Posted in Articles, Asian Diaspora, History, Law, Media Archive, Politics/Public Policy, United States on 2011-11-24 04:22Z by Steven

The Other Loving: Uncovering The Federal Government’s Racial Regulation of Marriage

New York University Law Review
Volume 86, Number 5 (November 2011)
pages 1361-1443

Rose Cuison Villazor, Professor of Law
University of California, Davis

This Article seeks to fill a gap in legal history. The traditional narrative of the history of the American racial regulation of marriage typically focuses on state laws as the only sources of marriage inequality. Overlooked in the narrative are the ways in which federal laws also restricted racially mixed marriages in the decades before 1967 (when the Supreme Court invalidated antimiscegenation laws in Loving v. Virginia). Specifically, during the American occupation of Japan after World War II, a combination of immigration, citizenship, and military laws and regulations led to restrictions on marriages along racial lines. These laws also converged to prevent married couples, many of whom were White American soldiers and local Japanese women, from living in the United States together.

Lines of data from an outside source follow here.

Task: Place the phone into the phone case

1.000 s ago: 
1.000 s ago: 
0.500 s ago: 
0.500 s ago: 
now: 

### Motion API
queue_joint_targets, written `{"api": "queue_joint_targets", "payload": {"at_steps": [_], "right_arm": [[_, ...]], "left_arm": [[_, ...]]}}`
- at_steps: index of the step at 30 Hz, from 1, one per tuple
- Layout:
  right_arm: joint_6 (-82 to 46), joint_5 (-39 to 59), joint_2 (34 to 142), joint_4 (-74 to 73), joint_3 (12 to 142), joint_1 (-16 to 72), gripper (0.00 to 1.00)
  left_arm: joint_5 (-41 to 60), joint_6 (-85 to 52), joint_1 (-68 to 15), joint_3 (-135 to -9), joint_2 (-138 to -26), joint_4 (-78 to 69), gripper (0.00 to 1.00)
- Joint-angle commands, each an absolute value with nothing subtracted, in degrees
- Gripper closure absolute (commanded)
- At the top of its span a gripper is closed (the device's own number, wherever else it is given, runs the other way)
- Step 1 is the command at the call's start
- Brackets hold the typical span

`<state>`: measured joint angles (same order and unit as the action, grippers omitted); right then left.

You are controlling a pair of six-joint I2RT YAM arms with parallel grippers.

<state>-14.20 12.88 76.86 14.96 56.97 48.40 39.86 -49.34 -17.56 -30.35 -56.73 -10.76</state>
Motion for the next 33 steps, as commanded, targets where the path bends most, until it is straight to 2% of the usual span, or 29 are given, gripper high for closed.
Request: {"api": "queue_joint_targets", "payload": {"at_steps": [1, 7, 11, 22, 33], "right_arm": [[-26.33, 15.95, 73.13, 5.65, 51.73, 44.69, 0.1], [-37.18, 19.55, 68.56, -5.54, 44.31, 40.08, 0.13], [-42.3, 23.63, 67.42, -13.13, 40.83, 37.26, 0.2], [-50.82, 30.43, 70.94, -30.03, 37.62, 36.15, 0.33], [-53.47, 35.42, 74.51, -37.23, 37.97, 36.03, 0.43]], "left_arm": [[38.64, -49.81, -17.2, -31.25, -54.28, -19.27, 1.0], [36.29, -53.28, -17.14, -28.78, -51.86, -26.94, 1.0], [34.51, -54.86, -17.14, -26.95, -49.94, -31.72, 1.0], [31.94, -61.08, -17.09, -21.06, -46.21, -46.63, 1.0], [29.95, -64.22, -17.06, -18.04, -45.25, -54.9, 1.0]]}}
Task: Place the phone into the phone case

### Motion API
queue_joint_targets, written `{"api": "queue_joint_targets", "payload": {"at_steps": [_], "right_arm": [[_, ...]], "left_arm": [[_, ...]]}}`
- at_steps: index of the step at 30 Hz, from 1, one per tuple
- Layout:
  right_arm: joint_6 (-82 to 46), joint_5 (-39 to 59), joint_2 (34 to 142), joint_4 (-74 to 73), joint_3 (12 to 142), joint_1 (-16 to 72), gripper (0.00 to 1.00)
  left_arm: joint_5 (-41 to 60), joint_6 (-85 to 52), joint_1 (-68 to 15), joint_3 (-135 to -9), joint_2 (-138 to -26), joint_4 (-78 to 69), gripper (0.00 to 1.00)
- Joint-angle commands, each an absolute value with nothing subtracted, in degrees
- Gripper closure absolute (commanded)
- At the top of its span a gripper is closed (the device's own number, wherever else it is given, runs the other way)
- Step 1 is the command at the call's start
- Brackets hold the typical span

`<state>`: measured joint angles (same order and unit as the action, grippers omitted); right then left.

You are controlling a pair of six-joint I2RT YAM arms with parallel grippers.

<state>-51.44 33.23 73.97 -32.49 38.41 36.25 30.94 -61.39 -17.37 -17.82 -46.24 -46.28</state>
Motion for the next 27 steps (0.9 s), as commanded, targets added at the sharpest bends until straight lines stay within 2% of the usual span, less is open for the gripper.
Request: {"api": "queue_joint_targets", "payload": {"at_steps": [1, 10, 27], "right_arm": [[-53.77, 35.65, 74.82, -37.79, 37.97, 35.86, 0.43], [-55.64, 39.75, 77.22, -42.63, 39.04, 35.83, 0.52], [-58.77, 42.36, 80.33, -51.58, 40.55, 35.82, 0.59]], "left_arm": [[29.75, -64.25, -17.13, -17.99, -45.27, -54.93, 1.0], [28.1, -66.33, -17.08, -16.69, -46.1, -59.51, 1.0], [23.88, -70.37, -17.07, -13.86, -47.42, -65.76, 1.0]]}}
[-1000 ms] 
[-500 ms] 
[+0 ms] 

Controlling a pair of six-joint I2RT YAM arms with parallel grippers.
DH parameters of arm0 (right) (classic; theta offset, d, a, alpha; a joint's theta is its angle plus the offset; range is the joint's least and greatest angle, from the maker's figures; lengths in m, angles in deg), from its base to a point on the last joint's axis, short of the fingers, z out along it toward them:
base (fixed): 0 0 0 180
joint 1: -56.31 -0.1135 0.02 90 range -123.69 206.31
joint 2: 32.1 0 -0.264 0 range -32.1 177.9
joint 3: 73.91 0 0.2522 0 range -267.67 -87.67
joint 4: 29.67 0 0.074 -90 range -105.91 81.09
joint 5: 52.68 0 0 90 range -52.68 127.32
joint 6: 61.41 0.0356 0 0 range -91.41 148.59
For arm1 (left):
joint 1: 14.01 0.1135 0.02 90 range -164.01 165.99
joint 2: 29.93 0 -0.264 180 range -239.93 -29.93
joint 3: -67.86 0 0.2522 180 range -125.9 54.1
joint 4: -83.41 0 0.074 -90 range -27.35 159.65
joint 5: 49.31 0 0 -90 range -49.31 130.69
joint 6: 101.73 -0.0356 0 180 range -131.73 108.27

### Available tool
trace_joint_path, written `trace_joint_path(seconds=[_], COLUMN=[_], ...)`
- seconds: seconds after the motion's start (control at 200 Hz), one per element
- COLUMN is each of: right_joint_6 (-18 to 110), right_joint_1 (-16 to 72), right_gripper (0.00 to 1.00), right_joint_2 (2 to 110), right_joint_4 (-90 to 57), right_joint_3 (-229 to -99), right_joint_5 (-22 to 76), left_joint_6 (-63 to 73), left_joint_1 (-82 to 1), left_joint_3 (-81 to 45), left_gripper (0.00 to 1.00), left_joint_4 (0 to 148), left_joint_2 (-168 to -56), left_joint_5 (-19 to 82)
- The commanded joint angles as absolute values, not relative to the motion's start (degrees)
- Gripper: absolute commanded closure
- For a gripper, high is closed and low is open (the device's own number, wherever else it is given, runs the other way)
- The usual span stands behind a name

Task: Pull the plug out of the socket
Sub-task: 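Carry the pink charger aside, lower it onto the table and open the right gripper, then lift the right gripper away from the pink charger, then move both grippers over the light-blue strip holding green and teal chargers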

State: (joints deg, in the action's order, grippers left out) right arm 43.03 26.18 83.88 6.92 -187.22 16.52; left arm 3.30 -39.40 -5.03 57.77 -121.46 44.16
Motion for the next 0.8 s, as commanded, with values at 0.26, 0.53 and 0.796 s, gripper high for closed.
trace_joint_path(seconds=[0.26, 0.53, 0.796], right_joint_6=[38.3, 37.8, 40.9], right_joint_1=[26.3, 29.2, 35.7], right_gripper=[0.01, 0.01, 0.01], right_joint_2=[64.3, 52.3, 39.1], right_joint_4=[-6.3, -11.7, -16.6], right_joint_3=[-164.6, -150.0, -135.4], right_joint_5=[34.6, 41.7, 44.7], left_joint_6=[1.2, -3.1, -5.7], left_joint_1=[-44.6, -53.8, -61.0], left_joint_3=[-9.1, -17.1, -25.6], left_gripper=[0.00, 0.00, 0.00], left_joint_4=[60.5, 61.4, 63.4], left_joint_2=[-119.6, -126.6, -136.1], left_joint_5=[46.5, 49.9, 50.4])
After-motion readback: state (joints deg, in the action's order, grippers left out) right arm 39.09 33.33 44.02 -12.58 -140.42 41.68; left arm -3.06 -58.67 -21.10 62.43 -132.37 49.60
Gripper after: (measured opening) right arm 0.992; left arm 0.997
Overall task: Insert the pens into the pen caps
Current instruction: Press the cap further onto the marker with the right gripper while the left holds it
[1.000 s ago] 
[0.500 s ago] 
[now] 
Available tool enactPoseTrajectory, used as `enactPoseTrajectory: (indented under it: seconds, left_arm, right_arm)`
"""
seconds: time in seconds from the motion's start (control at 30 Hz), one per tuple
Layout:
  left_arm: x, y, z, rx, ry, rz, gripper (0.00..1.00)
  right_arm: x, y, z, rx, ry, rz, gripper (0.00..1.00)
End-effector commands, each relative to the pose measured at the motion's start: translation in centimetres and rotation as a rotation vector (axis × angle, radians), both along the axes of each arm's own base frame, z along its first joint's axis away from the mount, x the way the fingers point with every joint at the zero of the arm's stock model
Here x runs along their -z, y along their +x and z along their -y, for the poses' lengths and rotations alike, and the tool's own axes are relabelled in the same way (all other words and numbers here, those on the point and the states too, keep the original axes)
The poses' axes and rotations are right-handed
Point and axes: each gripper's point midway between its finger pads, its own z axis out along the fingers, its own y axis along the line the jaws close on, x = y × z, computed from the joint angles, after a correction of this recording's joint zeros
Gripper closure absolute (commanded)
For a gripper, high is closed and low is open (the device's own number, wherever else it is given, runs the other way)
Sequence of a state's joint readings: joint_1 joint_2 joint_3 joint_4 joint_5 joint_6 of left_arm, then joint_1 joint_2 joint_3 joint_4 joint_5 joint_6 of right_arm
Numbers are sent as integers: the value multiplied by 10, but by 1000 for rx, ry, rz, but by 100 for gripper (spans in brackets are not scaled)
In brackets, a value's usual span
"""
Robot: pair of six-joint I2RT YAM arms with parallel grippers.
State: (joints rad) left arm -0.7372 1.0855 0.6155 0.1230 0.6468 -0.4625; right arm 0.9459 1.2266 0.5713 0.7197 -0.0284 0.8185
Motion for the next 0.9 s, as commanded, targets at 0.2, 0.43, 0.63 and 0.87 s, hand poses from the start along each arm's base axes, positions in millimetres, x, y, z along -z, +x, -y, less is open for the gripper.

Accordingly, this Article claims that the confluence of immigration, citizenship, and military laws functioned as a collective counterpart to state antimiscegenation laws.

By unearthing this neglected history, this Article seeks to deepen the conventional account of the public regulation of mixed marriages. As the Article reveals, racial barriers to marriage were far more pervasive than previously acknowledged. Contrary to the familiar chronicle, racial restrictions on marriage occurred through federal laws, were enforced by federal officials, took place beyond state borders, and effected distinct harms on interracial couples whose experiences have largely escaped legal and scholarly inquiry. Recovering this lost history thus provides a more complete story of antimiscegenation regulation. Moreover, it draws attention to the largely undertheorized role that immigration law played in preventing interracial marriages and provides insight into contemporary debates on federal involvement in marriage regulation.

  • INTRODUCTION
  • I. FEDERAL EXCLUSION OF RACIALLY INADMISSIBLE WIVES
    • A. The Conventional Narrative of Antimiscegenation History
    • B. The Story of John and Helene Bouiss
    • C. Bonham v. Bouiss: Between Wife and Country
  • II. DISENTANGLING THE FEDERAL ANTIMISCEGENATION REGULATORY SCHEME
    • A. Citizenship Law and Race
    • B. Immigration Law, Racial Inadmissibility, and Construction of a White Nation
    • C. Military Marriage Regulations
  • III. THE CONVERGENCE OF FEDERAL LAWS FACILITATED BARRIERS TO INTERRACIAL MARRIAGES ABROAD
    • A. The War Brides Act
    • B. Immigration Inadmissibility as a Basis for Denying Marriages to Japanese Spouses
    • C. Immigration Law’s Bar Against Racially Inadmissible Wives
  • IV. BOUISS AS THE OTHER LOVING
    • A. Bouiss and the Amendments to the War Brides Act
    • B. Congressional Recognition and Remedy of Obstacles to Interracial Marriages
  • V. THE CONSEQUENCES OF THE FEDERAL ANTIMISCEGENATION REGULATORY SCHEME
    • A. Immigration Law’s Promotion of White Supremacy Through Marriage Restrictions
    • B. Extraterritorial Antimiscegenation Regulation
    • C. Country and Citizenship Versus Wives and Children
    • D. Mixed-Race Children and Lack of Citizenship
  • VI. CONTEMPORARY IMPLICATIONS
  • CONCLUSION

“Except under very unusual circumstances, United States military personnel, and civilians employed by the War Department, will not be granted permission to marry nationals who are ineligible to citizenship in the United States.”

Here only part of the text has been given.